1Hartford Hospital, University of Connecticut, Hartford, CT 06102, USA
2Department of Cardiology, Hartford Hospital, Hartford, CT 06102, USA
3Department of Pharmacy, Hartford Hospital, Hartford, CT 06102, USA
4Department of Electrophysiology, Hartford Hospital, Hartford, CT 06102, USA
5CHF Department, Hartford Hospital, Hartford, CT 06102, USA

Received 9 January 2012; Revised 4 June 2012; Accepted 22 June 2012

Academic Editor: John A. Elefteriades

Copyright © 2012 Faisal Zaeem et al. This is an open access article distributed under the Creative Commons Attribution License, which permits unrestricted use, distribution, and reproduction in any medium, provided the original work is properly cited.
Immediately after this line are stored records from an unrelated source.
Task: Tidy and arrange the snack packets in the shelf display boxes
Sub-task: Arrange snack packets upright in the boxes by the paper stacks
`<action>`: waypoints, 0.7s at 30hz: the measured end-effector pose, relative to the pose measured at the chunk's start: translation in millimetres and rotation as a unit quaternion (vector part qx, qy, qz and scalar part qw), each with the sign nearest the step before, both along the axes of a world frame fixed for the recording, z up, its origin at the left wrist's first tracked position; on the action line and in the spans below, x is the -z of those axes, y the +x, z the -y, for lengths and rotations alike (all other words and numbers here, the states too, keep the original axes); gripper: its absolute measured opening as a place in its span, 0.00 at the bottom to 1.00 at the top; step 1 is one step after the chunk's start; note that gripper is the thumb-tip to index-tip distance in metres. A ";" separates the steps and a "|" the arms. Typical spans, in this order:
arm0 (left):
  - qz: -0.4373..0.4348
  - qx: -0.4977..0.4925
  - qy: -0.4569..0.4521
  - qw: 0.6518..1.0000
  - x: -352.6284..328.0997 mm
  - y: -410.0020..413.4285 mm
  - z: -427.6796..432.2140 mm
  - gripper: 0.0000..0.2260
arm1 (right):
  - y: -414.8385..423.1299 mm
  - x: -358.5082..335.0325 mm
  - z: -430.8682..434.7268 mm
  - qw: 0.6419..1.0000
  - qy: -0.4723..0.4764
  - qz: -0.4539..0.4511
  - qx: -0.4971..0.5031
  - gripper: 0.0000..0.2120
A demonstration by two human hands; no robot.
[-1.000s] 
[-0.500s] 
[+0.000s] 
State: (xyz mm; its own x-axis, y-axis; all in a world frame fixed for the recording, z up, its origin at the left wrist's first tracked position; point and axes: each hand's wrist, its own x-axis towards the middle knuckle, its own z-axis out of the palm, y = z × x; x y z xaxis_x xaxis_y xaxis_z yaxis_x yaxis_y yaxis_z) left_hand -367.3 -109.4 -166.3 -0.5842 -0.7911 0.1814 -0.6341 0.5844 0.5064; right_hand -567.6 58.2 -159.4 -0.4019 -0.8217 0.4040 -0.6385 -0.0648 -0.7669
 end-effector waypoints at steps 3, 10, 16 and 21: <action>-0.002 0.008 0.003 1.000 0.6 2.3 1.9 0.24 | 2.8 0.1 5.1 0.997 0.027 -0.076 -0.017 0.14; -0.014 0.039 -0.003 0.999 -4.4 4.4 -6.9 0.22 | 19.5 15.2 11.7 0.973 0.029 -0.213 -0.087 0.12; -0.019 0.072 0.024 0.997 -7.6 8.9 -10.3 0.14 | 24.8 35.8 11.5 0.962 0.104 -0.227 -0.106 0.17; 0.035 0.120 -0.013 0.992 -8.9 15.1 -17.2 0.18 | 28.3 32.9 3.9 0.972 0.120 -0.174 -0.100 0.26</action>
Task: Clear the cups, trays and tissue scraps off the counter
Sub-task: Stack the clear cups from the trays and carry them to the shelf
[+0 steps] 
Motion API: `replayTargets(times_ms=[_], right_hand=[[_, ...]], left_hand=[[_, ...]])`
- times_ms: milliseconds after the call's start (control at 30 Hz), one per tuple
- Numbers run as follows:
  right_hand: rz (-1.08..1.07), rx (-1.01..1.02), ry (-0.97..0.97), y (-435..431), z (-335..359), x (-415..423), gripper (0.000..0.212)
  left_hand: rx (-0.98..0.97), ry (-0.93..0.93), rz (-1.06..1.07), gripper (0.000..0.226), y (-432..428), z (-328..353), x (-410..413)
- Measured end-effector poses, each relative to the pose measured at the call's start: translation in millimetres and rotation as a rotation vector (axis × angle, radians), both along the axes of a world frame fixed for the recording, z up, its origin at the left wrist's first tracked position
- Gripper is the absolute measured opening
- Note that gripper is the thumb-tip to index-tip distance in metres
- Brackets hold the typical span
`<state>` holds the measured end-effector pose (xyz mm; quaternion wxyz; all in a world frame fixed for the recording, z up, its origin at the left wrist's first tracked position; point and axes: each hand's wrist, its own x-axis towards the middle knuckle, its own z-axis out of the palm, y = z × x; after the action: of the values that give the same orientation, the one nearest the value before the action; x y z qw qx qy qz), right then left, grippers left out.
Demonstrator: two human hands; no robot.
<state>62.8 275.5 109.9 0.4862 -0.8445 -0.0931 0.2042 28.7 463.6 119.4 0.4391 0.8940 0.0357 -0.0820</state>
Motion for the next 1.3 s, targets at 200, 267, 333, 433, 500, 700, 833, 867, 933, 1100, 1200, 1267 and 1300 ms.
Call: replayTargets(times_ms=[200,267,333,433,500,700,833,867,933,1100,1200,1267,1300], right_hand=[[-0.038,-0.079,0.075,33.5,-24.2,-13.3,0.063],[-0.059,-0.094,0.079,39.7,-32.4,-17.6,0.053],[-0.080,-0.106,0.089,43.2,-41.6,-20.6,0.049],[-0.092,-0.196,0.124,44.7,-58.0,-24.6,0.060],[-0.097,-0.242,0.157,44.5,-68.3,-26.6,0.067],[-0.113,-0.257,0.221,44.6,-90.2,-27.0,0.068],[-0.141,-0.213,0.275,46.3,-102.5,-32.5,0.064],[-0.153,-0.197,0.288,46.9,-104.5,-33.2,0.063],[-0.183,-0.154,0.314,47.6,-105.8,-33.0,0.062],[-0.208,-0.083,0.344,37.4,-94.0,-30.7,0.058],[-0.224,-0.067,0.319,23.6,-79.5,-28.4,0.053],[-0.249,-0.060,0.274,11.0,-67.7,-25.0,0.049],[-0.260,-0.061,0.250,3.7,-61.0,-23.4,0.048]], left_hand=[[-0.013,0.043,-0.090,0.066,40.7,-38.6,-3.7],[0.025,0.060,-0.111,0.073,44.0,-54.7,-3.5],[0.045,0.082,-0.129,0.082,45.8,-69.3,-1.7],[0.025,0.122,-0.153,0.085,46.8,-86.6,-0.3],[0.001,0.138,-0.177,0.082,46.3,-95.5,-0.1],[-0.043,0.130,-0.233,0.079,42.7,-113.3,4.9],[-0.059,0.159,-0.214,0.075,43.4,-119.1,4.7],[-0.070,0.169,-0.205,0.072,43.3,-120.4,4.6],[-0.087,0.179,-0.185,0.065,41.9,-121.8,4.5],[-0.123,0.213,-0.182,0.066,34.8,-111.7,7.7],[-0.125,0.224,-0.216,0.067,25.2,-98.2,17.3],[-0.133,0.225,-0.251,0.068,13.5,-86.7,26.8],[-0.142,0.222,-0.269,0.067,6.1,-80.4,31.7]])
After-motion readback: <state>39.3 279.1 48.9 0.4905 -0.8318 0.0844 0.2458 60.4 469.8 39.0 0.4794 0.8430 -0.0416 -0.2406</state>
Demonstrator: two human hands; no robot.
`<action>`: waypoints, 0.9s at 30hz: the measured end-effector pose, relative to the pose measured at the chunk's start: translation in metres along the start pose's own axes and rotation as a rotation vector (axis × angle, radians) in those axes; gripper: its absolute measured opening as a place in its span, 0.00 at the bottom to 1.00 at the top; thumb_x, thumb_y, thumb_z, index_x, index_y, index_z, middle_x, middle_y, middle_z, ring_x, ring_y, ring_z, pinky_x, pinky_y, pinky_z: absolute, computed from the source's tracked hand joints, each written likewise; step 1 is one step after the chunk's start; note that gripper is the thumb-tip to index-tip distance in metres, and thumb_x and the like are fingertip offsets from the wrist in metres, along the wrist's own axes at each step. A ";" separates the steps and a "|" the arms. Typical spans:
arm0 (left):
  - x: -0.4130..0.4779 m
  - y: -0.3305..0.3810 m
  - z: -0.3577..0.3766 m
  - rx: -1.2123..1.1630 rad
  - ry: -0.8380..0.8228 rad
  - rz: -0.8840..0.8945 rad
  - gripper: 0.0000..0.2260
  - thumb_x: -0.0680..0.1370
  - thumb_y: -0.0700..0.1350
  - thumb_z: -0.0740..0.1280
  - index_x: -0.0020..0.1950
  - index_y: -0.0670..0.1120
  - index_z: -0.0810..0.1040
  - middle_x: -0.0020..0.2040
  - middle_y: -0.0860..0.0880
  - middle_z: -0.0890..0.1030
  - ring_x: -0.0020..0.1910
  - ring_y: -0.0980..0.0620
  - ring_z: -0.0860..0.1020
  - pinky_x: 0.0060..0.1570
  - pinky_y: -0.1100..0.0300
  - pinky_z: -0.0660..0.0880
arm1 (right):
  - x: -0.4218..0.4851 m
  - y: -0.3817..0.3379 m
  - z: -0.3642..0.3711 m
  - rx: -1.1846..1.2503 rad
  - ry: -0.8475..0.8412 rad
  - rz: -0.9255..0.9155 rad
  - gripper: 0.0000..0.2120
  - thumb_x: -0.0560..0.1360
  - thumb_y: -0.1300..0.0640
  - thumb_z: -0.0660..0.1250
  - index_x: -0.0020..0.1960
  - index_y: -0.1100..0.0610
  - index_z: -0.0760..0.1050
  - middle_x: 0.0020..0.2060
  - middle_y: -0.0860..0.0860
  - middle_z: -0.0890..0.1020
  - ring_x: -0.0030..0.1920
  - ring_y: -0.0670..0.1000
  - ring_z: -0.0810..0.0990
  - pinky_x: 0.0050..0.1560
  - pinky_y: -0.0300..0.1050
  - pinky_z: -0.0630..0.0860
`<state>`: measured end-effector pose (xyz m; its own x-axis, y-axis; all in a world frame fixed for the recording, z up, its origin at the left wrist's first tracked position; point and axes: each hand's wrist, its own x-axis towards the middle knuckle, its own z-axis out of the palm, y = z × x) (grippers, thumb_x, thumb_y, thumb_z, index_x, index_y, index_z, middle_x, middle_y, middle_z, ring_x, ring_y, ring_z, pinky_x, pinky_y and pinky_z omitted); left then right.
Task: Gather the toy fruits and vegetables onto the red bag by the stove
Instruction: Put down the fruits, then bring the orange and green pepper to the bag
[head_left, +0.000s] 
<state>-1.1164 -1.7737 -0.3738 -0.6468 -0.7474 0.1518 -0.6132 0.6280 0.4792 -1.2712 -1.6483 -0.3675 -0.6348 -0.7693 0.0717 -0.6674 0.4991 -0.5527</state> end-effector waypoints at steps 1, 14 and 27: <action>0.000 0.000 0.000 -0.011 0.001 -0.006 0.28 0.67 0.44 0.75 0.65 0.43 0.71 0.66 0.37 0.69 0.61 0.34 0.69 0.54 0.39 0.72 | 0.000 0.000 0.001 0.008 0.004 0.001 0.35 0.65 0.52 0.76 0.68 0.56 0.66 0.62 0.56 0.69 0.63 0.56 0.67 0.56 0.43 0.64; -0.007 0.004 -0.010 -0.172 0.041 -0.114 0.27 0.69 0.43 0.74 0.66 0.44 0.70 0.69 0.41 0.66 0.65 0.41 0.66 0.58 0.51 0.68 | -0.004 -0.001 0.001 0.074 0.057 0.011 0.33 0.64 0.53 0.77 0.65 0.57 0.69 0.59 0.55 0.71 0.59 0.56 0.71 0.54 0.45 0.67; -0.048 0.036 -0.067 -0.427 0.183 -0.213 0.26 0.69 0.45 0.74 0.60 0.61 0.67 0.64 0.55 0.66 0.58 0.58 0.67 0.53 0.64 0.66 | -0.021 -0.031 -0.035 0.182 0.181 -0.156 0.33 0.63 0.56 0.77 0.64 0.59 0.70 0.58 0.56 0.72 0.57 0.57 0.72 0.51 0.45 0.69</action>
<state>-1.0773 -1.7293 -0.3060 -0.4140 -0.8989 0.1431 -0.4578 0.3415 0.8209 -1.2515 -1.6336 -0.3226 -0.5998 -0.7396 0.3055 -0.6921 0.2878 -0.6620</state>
Background. ACC-HRS Guidelines for Cardiac Resynchronization Therapy ICD implantation (CRT-D) do not include patients with advanced nonambulatory NYHA class-four CHF due to an expectation of limited survival. There is little data available from these large multicenter randomized studies to support or refute this claim. Purpose. We evaluated the outcomes of patients with advanced nonambulatory NYHA class-four CHF who received CRT-D devices as an attempt to improve the clinical status and promote hospital discharge. Methods. Sixteen (of our six hundred and seventy CRT-D patients) were classified as advanced nonambulatory NYHA Class four inotrope/vasodilator/diuretic-dependent patients. These patients were analyzed retrospectively for weaning success to oral medications, hospital discharge, hemodynamic stability, and survival over eighteen months. Results. Thirteen of sixteen patients were discharged to home within two weeks of implantation. The survival to hospital discharge, as well as at six, twelve, and eighteen months was positive (ninety-four percent, seventy-five percent, sixty-nine percent, sixty-nine percent, resp.). The groups showed significant improvements in systolic blood pressure, renal function, left ventricular ejection fraction, and CHF class. Conclusion. CRT-D in advanced nonambulatory NYHA four patients proved feasible and beneficial. These findings suggest that the strategy merits further study.